Jika sesekali timbul minat Budiman untuk kelihatan pintar, hasilnya malah membikin anak-
anak tambah gusar. Suatu hari, entah setan mana yang menclok di kepalanya yang bentuknya
mirip kacang polong itu, ia mengajukan pertanyaan ini: “Muhammad Ali lawan Rudi Hartono
menang siapa?”
“Muhammad Ali, dong,” jawab Dipanan cepat, waktu itu.
Manik langsung protes karena belum jelas pertandingan apa yang Budiman maksud karena
yang ia sebut pertama adalah orang Indonesia tampan berkulit hitam satu-satunya yang
menjadi juara dunia tinju kelas berat—menurut orang Karanggeni Selatan, Ali adalah orang
asli Indonesia dan bisa menjadi juara setelah tangannya diisi orang sakti di Banten—
sementara yang kedua adalah orang Indonesia tampan berkulit cerah asal Surabaya yang
sepertinya tidak pernah bosan menjadi juara badminton All England.
“Kalau kena swing kan bisa KO,” imbuh Dipanan.
Budiman mengangguk-angguk. Tapi, sejurus kemudian, ia berkata, “Kalau kena smes kan
sakit juga.”
Rupanya, Budiman dan Dipanan pada waktu bisa bersepakat tanpa berunding bahwa yang
mereka bayangkan adalah dua juara besar itu bisa saling menyakiti dalam sebuah
pertandingan yang entah bentuknya apa.
Ketika anak-anak lain memaki-maki, dan Dipanan mulai sadar bahwa ia telah terseret sebuah
kekuclukan, Budiman malah mengajukan pertanyaan baru: “Indonesia sama Jawa jauh
mana?” Anak-anak tak mau menanggapi. Budiman menjawab sendiri teka-tekinya: “Jauh
Amerika.”
Sesungguhnyalah, Manik dan kawan-kawan sepantarannya tidak pernah suka jika Budiman
berada di antara mereka.

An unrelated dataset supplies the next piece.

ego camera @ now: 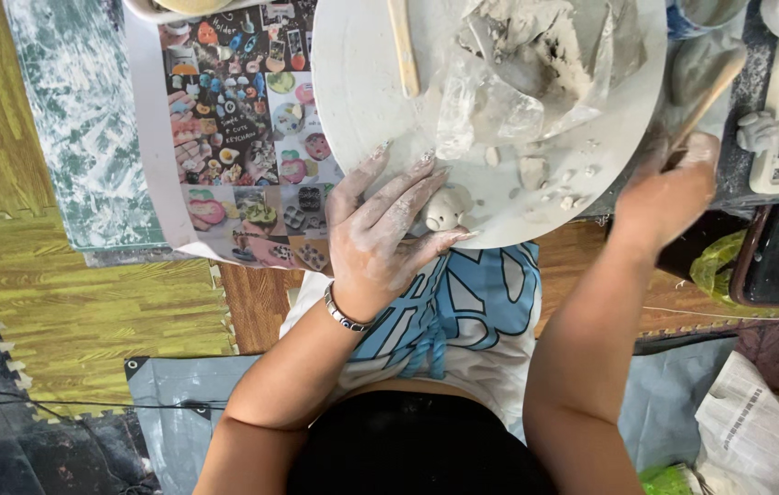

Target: The person shapes a small piece of clay into a ball and then uses a wooden tool to carve details into it. They continue to refine the shape with their fingers and the tool, creating a small sculpted figure on a white plate.

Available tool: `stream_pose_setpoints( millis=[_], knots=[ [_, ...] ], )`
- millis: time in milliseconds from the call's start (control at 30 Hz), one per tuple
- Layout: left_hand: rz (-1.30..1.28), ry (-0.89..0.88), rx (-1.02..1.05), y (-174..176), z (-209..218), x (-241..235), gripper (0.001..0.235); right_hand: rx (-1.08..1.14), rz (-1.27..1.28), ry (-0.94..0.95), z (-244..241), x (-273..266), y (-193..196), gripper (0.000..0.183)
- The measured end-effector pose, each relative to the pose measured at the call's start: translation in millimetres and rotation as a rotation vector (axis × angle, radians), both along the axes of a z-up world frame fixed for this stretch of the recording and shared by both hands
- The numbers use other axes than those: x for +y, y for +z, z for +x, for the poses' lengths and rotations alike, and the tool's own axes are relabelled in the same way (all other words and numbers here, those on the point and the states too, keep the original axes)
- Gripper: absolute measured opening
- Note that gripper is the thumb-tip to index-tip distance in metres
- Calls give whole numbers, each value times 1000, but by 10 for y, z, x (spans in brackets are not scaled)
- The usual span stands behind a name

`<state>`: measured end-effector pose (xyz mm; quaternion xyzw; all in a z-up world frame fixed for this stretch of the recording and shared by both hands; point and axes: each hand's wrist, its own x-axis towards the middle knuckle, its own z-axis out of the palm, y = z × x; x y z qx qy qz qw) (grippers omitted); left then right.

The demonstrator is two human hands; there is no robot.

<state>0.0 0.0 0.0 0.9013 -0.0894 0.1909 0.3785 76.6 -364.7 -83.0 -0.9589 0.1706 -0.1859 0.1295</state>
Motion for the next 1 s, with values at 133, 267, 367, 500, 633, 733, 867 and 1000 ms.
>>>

Tapi, mereka belum tahu caranya bagaimana menjauh darinya.
Maka, mereka pasrah saja setiap kali Budiman bersama mereka. Karena lebih tua dan
badannya lebih besar, Budiman sering menindas dengan banyak cara, mulai merampas
makanan yang dipegang anak-anak, menendang bebokong mereka—ia tak berani memukul
karena beberapa anak punya kakak lelaki yang bisa dengan mudah melipatnya jika ia
melakukan itu, sampai yang paling dibenci anak-anak karena saking kejinya: mengocok
kemaluan seorang anak dengan kakinya. Budiman akan mendorong seorang anak sampai
jatuh, lalu saat anak itu terlentang, ia akan memegang erat kedua kaki anak yang malang itu,
dan melanjutkannya dengan menginjak-injak selangkangan korban seperti seorang pemain
drum grup rock memainkan pedal bas drumnya untuk lagu-lagu cepat. Siapa nyana, urusan
mengocok dengan kaki itulah yang kemudian menumbangkan Budiman.